Pictures splattered on Facebook of piles of pointless presents captioned with 'My little prince/princess is so spoiled!” You said it.

Shiny new toys (toys!?), trendy new clothes (what?!) and vast arrays of chocolate eggs laid out like an artistic exhibit and photographed for the world of social media to see what a wonderful parent you really are. Hideous scenes.

What happened to the simple chocolate egg?

Is this what we’re doing now? A stack full of presents for Easter? For Easter? Because if it is, I clearly missed the memo.

My two boys each woke up on Easter Sunday to a chocolate egg to eat and a hard boiled egg to paint. Bad mum? Well if I am, feel free to phone the social. Although I don’t think so because they were delighted with their little lot.

This is something I've previously lamented, (okay, maybe I've moaned about it), how some people insist on turning every notable date in the annual calendar into an excuse to spend absurd amounts of cash on their kids - and then garishly boast about it on social networking sites.

Yawn. We’ve seen it before, barely four months ago, in fact, after Santa done his deliveries. It’s not impressive and no one cares.

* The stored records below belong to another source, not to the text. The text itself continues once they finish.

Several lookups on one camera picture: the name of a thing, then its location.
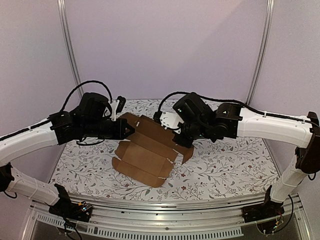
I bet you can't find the floral patterned table mat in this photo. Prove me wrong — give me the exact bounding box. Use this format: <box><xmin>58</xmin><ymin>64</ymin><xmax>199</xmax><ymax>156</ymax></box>
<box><xmin>50</xmin><ymin>137</ymin><xmax>279</xmax><ymax>202</ymax></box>

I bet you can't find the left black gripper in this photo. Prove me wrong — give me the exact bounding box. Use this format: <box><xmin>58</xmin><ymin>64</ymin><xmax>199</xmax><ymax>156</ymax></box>
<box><xmin>82</xmin><ymin>117</ymin><xmax>135</xmax><ymax>140</ymax></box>

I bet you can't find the right aluminium frame post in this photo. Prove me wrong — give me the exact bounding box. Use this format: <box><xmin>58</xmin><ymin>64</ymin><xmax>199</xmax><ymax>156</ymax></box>
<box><xmin>246</xmin><ymin>0</ymin><xmax>275</xmax><ymax>105</ymax></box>

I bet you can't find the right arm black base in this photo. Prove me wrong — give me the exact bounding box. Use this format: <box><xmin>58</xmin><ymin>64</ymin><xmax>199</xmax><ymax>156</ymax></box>
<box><xmin>241</xmin><ymin>186</ymin><xmax>285</xmax><ymax>223</ymax></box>

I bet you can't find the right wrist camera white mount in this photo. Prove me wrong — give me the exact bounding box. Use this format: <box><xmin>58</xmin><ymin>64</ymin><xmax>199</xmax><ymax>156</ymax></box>
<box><xmin>153</xmin><ymin>111</ymin><xmax>184</xmax><ymax>134</ymax></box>

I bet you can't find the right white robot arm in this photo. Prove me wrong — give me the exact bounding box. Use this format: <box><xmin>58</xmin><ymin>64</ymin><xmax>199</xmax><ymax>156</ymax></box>
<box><xmin>160</xmin><ymin>92</ymin><xmax>320</xmax><ymax>218</ymax></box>

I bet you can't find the left black braided cable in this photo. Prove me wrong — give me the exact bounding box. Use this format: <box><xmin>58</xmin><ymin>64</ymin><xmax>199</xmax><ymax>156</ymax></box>
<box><xmin>59</xmin><ymin>79</ymin><xmax>113</xmax><ymax>116</ymax></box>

I’m not even vaguely religious, but I’m pretty sure Easter Sunday is supposed to be a deeply holy day of worship and reflection, Wikipedia describes it as: “A festival and holiday celebrating the resurrection of Jesus Christ from the dead, described in the New Testament as having occurred on the third day of his burial after his crucifixion by Romans. It is the culmination of the Passion of Christ, preceded by Lent, a forty-day period of fasting, prayer, and penance.” Oh. So, not a universal second birthday for every child with idiotic parents determined to spend outrageous amounts of money on toys, games and clothes they don’t need, then?

And if you are one such parent and thinking “Well they’re my children I can do what I want”, you’re absolutely right. You can. But please, don’t subject the rest of us to it by using it as an opportunity to grandstand your ever-so-fabulous parenting skills.

But then, without 1,478 'friends’ to show-off to, what would be the point?

The custom of the Easter egg originated in early Christianity when eggs were stained red in memory of the blood of Christ, shed at his crucifixion. As such, for Christians, the Easter egg is a symbol of the empty tomb.

Now it’s a multi-million pound business for every one from Cadbury’s to Disney. Some of them even come with gifts packed inside. No longer do you just get a mug emblazoned with the logo of your favourite chocolate bar, now they have full crockery sets. Chocolate eggs come along with a plate, cup, bowl and spoon of any Disney character you can think of.

I was in the supermarket three days before Easter Sunday and observed some quite hysterical scenes of panic, fear, aggression and alarm as frantic egg-hunters grappled over the chocolate dregs.

Horror-stricken faces roamed the aisle looking for novelty boxed eggs which were simply not there anymore.

“They can’t have sold out of all the Malteaser eggs,” cried one.

“There’s no white chocolate eggs at all, anywhere. This is ridiculous,” ranted another. And so they went on. Up and down the aisle in simultaneous desperation and disbelief that the only options left were Smarties, Kit-Kat and Green and Blacks. Talk about a bad egg.